* [Task]: Hunt through the lines below for the string "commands" and copy each one that has it.
------ Given entries
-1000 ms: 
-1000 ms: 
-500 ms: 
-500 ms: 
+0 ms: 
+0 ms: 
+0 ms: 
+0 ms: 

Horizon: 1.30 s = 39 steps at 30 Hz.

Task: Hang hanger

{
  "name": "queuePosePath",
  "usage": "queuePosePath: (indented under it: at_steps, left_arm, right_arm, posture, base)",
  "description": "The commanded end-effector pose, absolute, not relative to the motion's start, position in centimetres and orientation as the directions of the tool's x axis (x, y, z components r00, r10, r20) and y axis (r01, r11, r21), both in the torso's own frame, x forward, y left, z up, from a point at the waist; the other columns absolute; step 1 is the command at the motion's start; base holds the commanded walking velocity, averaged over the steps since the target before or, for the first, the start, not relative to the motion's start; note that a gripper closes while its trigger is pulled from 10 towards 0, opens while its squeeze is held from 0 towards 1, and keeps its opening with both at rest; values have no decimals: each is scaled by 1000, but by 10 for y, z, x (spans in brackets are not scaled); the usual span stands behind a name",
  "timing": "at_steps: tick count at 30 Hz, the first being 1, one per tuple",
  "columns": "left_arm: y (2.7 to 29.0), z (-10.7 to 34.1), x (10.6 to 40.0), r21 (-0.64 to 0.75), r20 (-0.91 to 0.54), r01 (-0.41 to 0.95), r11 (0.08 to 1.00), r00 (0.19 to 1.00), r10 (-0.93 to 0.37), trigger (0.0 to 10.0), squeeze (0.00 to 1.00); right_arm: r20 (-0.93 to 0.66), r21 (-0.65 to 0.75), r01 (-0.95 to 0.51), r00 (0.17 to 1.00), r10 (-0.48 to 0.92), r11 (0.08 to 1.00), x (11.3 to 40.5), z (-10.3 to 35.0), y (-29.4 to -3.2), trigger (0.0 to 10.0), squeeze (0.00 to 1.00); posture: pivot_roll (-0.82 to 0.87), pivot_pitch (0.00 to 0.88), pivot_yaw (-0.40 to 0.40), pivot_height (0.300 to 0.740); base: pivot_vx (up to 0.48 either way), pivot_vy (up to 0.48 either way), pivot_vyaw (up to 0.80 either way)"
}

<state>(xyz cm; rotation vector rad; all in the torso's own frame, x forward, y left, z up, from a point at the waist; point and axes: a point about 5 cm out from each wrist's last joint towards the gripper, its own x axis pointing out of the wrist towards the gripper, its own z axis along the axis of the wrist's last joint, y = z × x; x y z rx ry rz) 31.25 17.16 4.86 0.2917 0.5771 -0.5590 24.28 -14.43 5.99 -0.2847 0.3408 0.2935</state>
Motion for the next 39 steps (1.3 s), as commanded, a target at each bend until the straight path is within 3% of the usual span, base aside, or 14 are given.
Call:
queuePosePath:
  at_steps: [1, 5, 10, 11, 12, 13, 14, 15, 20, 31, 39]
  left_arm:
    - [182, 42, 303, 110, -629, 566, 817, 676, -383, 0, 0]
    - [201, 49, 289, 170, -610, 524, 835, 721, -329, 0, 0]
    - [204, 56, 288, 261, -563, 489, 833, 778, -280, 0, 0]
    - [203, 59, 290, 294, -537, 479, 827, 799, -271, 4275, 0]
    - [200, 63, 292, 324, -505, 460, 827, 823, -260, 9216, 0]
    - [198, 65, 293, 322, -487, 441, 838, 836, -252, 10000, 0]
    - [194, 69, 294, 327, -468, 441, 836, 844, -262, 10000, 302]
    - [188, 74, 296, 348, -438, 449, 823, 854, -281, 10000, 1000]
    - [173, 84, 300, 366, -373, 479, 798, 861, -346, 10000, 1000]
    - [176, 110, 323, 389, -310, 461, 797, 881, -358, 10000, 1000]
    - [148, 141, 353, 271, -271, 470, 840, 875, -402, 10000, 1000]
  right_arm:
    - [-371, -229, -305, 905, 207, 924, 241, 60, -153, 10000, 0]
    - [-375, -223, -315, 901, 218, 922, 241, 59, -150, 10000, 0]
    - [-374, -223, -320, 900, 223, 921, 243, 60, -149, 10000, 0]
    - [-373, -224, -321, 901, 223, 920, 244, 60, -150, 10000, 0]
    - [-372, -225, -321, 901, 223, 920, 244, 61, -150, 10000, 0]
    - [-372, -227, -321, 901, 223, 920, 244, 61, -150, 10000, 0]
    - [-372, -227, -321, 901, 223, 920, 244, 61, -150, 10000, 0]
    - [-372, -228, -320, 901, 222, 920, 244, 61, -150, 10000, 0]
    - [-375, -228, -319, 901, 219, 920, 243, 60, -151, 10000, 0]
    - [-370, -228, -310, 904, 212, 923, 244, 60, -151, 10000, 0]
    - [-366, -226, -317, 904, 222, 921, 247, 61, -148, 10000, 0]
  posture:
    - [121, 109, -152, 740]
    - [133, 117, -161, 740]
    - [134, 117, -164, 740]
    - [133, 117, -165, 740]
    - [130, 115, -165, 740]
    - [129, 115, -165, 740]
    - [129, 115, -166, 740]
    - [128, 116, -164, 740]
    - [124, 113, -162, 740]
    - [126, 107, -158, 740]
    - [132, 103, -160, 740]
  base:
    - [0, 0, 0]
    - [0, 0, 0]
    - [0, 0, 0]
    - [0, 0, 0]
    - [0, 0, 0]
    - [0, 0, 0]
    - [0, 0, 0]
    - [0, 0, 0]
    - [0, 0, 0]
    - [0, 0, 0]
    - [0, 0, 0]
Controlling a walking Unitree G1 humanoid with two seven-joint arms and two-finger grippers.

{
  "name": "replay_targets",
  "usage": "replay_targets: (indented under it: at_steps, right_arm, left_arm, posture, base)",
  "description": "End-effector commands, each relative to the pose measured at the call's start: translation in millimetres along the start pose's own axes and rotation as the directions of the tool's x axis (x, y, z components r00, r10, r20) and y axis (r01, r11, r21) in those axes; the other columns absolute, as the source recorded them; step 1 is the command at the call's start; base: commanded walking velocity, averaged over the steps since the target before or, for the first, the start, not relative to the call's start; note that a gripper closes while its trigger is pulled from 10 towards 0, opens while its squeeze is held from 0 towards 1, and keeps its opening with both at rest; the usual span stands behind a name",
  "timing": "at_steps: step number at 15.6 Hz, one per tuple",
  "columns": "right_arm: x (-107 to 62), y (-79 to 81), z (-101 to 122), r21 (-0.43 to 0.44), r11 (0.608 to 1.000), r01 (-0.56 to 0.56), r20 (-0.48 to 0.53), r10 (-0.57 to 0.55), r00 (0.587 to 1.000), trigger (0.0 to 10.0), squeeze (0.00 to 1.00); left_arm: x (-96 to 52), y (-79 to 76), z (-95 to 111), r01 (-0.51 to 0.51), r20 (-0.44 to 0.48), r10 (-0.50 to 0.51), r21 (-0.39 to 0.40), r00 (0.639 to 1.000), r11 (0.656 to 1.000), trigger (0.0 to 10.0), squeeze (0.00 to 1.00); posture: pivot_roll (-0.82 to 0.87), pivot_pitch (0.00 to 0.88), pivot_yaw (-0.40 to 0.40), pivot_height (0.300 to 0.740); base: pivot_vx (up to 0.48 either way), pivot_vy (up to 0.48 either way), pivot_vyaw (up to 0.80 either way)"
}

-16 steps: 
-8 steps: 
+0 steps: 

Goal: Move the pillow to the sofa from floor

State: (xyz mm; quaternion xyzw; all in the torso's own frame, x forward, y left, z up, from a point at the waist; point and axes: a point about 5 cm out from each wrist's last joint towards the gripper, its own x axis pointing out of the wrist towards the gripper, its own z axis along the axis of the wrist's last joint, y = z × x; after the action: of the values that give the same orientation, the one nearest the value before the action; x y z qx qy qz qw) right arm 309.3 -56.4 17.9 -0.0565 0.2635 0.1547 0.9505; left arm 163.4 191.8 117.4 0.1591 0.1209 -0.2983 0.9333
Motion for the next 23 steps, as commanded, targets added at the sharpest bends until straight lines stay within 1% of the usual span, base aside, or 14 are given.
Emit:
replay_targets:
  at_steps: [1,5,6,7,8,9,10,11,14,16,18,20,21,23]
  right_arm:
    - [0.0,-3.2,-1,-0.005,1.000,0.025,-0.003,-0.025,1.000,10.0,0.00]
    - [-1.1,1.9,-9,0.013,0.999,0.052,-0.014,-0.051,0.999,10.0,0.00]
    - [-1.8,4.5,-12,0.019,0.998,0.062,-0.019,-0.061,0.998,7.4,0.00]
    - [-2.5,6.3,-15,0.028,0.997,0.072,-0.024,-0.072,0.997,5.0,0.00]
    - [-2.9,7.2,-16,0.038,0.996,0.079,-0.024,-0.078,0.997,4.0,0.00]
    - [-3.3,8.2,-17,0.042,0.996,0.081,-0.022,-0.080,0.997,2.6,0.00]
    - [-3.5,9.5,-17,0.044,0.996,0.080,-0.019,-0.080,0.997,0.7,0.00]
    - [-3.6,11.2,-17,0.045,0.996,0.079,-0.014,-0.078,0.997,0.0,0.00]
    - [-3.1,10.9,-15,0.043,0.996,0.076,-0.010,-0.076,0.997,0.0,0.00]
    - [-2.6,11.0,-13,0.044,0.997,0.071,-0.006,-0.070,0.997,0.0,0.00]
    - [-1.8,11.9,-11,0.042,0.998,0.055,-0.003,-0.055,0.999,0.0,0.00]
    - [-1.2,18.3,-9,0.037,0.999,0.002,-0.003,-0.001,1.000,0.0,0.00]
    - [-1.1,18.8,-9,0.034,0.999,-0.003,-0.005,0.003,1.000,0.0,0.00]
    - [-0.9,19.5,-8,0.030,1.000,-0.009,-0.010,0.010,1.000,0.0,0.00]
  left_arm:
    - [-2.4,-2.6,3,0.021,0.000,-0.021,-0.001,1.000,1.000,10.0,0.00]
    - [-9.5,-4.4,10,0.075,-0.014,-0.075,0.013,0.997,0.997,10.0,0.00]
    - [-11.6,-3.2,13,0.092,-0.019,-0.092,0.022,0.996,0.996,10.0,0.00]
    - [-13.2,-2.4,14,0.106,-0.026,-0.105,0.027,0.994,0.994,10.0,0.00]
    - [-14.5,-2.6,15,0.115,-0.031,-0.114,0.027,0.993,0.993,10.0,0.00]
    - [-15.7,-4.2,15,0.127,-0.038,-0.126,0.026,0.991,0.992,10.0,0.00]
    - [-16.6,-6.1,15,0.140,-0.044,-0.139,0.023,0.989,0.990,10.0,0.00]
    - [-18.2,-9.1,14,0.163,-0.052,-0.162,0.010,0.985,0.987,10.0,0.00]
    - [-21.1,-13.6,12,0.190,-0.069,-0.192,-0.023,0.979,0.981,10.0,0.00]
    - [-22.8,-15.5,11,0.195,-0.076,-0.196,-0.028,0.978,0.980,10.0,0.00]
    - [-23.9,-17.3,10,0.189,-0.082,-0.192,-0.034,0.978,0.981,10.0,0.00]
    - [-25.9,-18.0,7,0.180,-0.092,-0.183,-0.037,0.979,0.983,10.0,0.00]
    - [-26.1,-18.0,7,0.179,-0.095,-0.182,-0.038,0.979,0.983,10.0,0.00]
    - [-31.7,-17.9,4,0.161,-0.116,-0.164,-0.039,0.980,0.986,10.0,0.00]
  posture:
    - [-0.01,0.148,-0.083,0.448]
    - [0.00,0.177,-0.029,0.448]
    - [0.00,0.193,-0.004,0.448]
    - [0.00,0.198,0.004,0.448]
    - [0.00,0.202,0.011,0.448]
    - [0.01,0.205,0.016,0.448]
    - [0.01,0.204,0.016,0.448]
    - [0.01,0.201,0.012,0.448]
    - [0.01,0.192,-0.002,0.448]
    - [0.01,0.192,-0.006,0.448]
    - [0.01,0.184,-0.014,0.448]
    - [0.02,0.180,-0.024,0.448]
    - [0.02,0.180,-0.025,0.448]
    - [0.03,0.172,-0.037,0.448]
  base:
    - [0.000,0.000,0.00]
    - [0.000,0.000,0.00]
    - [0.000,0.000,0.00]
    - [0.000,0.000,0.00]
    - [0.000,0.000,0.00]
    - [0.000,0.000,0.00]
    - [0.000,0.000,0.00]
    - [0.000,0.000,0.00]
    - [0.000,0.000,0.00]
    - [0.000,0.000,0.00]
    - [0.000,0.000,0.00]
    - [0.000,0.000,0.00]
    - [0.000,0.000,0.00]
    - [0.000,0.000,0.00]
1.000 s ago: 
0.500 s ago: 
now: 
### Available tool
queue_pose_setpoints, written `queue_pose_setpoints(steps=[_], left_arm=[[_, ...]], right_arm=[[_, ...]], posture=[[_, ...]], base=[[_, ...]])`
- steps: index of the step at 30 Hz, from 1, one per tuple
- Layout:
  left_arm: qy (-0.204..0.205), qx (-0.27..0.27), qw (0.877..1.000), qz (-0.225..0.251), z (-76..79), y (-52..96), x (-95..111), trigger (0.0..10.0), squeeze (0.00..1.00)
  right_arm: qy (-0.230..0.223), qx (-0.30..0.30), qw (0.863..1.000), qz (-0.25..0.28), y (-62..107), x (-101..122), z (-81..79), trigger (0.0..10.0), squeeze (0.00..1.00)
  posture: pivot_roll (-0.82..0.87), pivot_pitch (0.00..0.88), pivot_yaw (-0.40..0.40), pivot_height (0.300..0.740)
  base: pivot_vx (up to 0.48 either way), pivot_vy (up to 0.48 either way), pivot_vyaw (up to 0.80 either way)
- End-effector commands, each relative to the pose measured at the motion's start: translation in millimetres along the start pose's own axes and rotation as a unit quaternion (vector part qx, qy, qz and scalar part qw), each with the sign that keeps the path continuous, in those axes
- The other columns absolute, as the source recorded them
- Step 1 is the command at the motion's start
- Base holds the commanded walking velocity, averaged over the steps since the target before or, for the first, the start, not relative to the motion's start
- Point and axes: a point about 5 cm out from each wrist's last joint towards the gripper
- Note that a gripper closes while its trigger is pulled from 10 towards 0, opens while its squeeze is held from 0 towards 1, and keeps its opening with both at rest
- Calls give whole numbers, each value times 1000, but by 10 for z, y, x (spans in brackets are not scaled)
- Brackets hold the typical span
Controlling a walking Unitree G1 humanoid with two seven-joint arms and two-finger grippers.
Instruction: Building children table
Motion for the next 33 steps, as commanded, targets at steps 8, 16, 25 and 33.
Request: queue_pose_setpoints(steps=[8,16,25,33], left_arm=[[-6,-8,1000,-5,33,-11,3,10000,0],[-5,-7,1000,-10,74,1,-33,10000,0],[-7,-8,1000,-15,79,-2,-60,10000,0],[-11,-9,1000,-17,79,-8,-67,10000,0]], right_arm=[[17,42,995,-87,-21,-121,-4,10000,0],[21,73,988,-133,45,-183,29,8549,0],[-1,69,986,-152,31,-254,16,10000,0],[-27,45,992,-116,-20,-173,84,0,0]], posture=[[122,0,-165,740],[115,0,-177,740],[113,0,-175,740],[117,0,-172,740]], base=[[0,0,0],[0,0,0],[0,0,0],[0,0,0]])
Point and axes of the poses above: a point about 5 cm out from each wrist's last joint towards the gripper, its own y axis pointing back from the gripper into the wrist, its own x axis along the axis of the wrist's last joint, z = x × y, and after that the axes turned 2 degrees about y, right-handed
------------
* [Exercise solution]:
  "description": "End-effector commands, each relative to the pose measured at the call's start: translation in millimetres along the start pose's own axes and rotation as the directions of the tool's x axis (x, y, z components r00, r10, r20) and y axis (r01, r11, r21) in those axes; the other columns absolute, as the source recorded them; step 1 is the command at the call's start; base: commanded walking velocity, averaged over the steps since the target before or, for the first, the start, not relative to the call's start; note that a gripper closes while its trigger is pulled from 10 towards 0, opens while its squeeze is held from 0 towards 1, and keeps its opening with both at rest; the usual span stands behind a name",
- End-effector commands, each relative to the pose measured at the motion's start: translation in millimetres along the start pose's own axes and rotation as a unit quaternion (vector part qx, qy, qz and scalar part qw), each with the sign that keeps the path continuous, in those axes

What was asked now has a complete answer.